At the start of the 21st century, medical prostheses were mainly implants used to replace parts of the body, such as a teeth, facial bone, palate, or joints. Cyberware in the modern day was the evolution of prostheses. In order to save human lives medical science created artificial heart valves, extremities, or vertebras; this to allow the patients who suffered from severe body trauma to function normally in society.
During the First Central American War of the early 1990s, the development of cyberware increased significantly when thousands of American soldiers were coming home severely injured. Medical cyberware became more sophisticated and widespread as technology progressed. Japan and Germany were at the forefront of development and research as the medicine was evolving. However despite the amazing innovations in the medical field and how widespread the cyberware was becoming, it was still expensive. The first prosthetic arm didn't have any fingers, instead it had a crude gripper and the arm as a whole was heavy. These primitive designs of the 1990s are known as the Generation Zero designs.

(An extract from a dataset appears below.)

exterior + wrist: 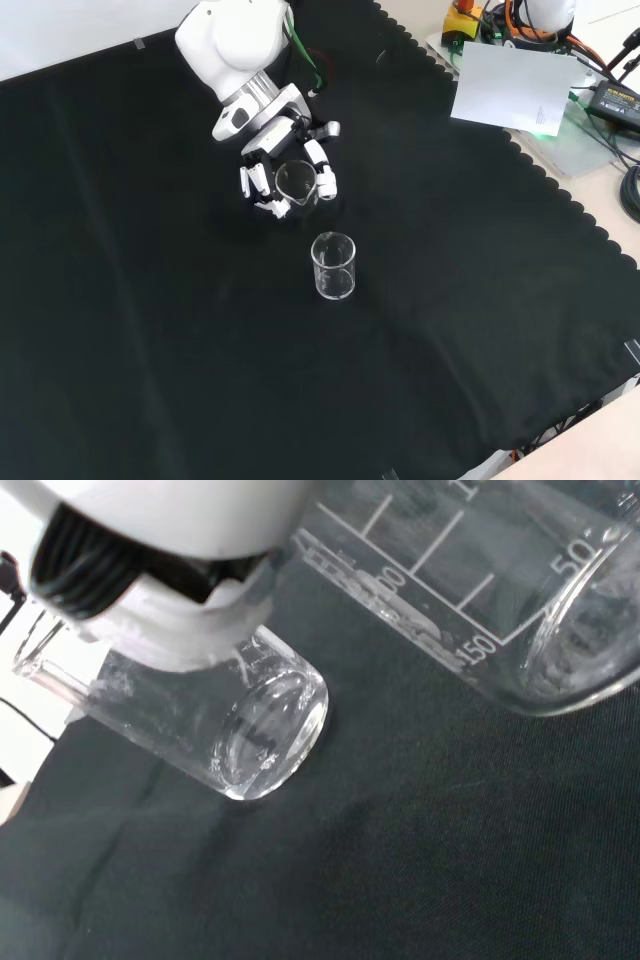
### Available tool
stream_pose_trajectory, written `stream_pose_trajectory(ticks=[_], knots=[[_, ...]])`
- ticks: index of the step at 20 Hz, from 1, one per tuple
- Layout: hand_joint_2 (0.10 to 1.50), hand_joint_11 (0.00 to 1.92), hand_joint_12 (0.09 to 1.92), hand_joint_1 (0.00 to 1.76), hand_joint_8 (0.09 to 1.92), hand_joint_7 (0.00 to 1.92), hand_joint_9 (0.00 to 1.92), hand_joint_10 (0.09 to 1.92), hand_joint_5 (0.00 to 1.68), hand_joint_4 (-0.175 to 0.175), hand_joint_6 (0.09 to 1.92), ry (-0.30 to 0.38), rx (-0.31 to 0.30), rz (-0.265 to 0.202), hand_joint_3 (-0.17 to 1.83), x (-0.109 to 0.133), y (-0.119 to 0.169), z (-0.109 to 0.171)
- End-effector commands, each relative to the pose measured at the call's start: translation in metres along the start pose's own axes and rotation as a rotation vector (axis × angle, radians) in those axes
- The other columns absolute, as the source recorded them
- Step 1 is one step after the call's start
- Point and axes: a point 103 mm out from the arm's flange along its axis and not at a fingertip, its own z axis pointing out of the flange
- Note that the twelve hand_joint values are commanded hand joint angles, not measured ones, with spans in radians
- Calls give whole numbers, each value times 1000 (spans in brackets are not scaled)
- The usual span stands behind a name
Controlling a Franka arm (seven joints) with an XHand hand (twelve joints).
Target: Place the beaker back on the table.
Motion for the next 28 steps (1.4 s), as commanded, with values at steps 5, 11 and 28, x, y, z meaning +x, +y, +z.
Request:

The postwar medical cyberware prosthesis development helped to speed up the miniaturization process. Reinforced spines and joints were first designed for workers, air filters grafted in the upper respiratory tracts for those working in polluted environments. Cybernetic enhancements were also produced for warfare during this Industrial Cyberware Revolution during the 2010s. The first crucibles that were designed these combat implants was the Second Central American War, as well as the Second and Third Corporate War. In the US the megacorporation, Militech, enhanced their soldiers enabling their bodies to increase their carrying capacity and direct connections to personal motion trackers and range finders.
An arms race began between private armies that belonged to megacorporations such as Arasaka that still continue in 2077. Generation One cyberware is often found in black markets, usually found in the possession of poor citizens who can't afford anything better. Generation One is usually made of metal and plastic.
The cybermedical market started to boom after the wars. The same corporations that would take part in the wars now saw more opportunities to profit from their lines of medical implants. Cyberweapons were also developed during this time.
- BATYLDA, M. The World of Cyberpunk 2077. 1st ed. Milwaukie, OR; Dark Horse Comics, 2020.